Le 10 octobre dernier s’est déroulée la première journée nationale des femmes entrepreneures. Cet événement fait suite à la publication du premier baromètre éponyme. Monnaie Time fait le point
Le 10 octobre dernier s’est déroulée la première journée nationale des femmes entrepreneures. Cet événement fait suite à la publication du premier baromètre éponyme. Monnaie Time fait le point
Réalisé entre le 27 août et le 4 septembre 2012 par la Fédération nationale des Caisses d’épargne et des partenaires spécialisés, le « baromètre des femmes entrepreneures » montre que la gent féminine représente péniblement 30% des créateurs d’entreprise en France. « La bonne nouvelle c’est que les femmes ont compris qu’elles devaient aller sur le terrain et reseauter pour monter leur projet. La mauvaise c’est que leurs projets sont de plus en plus petits parce qu’elles ont encore du mal à se faire accompagner. Pour preuve, 90% de celles qui créent une structure n’embauchent aucun salarié » constate Maïté Debeuret, co-créatrice de la Caravane des Entrepreneurs et animatrice du portail entrepreneure.fr. A écouter cette spécialiste, deux grandes raisons expliqueraient ce phénomène : le fait que les femmes aient globalement moins confiance que les hommes dans leur pouvoir créatif et entrepreneurial couplé à une peur du risque exacerbée. « Au final les femmes se donnent corps et âmes dans leur projet mais finissent par s’épuiser car elles ne recrutent pas et ne délèguent pas » ajoute notre interlocutrice.
Une journée nationale pour faire changer les mentalités ?

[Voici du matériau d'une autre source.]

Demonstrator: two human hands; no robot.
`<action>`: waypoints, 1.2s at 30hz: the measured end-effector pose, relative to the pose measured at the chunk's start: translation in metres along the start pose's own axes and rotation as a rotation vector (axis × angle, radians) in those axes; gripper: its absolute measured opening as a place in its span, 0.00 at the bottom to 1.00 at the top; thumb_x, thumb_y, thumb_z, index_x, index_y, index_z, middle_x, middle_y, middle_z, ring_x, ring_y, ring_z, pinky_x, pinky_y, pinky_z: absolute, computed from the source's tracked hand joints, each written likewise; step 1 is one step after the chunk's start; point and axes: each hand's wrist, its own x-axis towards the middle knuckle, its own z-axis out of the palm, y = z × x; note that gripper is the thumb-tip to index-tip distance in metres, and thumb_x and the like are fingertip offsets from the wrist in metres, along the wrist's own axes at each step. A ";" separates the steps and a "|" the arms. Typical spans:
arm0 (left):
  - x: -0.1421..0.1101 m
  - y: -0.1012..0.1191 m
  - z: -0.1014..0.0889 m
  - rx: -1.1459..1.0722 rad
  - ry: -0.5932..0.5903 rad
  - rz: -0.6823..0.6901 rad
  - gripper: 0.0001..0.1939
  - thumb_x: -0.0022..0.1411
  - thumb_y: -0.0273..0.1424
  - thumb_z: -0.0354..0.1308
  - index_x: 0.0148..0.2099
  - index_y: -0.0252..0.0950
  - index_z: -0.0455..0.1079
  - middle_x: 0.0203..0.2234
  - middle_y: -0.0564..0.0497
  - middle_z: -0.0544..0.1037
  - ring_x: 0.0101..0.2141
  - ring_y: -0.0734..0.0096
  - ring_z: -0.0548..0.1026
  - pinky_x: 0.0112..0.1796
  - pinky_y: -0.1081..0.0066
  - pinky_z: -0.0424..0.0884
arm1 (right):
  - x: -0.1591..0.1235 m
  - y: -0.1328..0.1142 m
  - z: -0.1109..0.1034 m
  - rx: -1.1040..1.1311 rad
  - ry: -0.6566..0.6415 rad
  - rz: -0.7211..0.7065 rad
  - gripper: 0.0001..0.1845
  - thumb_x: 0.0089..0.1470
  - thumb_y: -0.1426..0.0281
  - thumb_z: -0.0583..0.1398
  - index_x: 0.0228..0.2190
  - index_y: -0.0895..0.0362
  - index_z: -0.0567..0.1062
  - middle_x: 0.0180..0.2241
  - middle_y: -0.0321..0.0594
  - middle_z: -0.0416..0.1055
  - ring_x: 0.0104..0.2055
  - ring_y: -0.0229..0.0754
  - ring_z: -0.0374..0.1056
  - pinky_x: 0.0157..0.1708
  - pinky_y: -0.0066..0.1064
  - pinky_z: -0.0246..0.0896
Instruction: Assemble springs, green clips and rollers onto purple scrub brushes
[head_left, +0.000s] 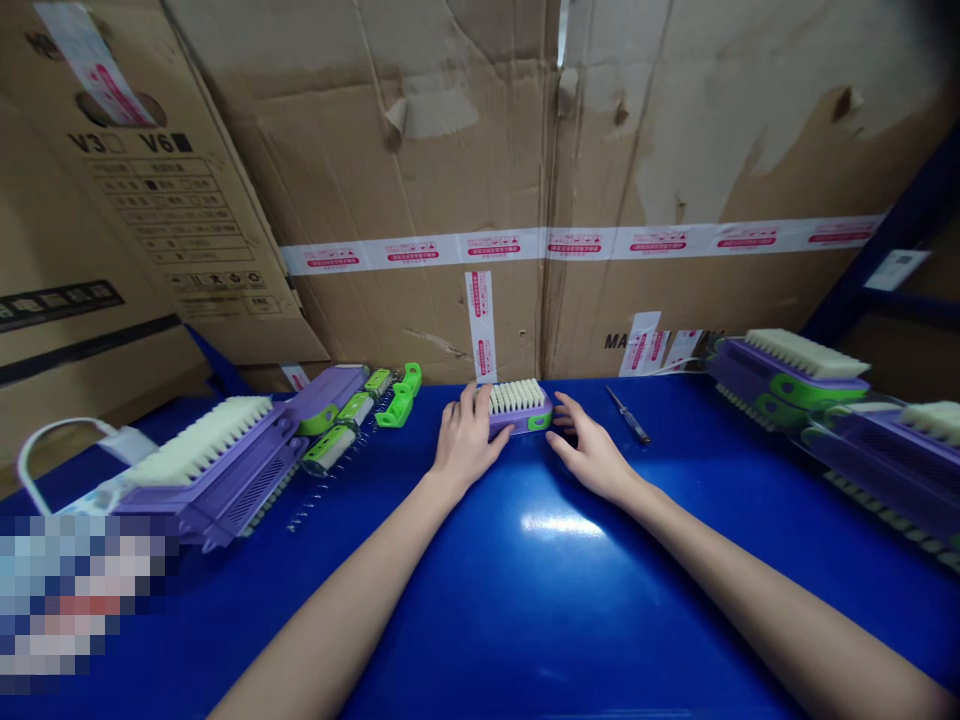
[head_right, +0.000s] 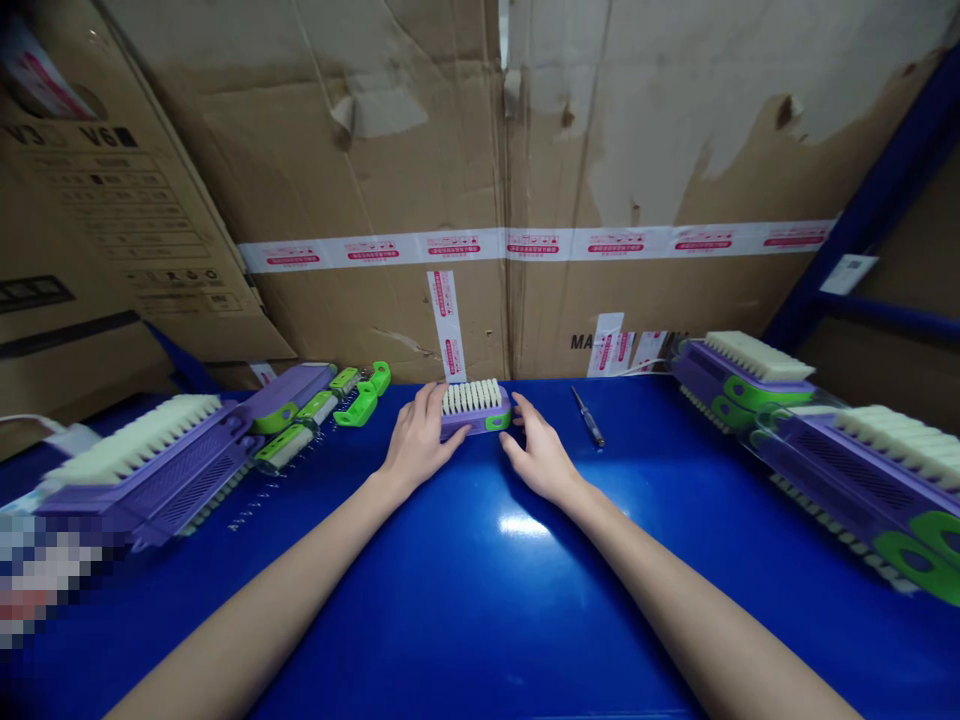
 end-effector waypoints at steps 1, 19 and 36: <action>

Après le 8 mars, le 10 octobre ? « Je crois qu’il est important de pérenniser ce rendez-vous car il est très différent du 8 mars centré sur les droits des femmes en général. Nous voulons ici nous focaliser uniquement sur la question de l’entreprenariat féminin » précise Mme Deuberet. Le succès de cette première édition montre en tous cas que cette thématique est loin de laisser indifférentes les principales intéressées. Ce sont en effet pas moins de 3500 femmes qui ont fait acte de présence le 10 octobre au Palais des Congrès de Paris pour trouver des solutions et briser le plafond de verre entrepreneurial. Au programme des témoignages de créatrices, des parcours de femmes qui ont réussi, des conseils et des perspectives. Consciente que la solution pour sortir de cette situation réside essentiellement dans l’accompagnement, Maïté Debeuret insiste également sur l’importance d’une volonté politique pour faire bouger les choses. « Tant que les femmes ne disposeront pas de davantage de places en crèche et qu’on ne leur facilitera pas l’accès aux financements, elles seront confrontées à des difficultés difficilement surmontables, et ce qu’elles soient accompagnées ou pas » conclut la spécialiste.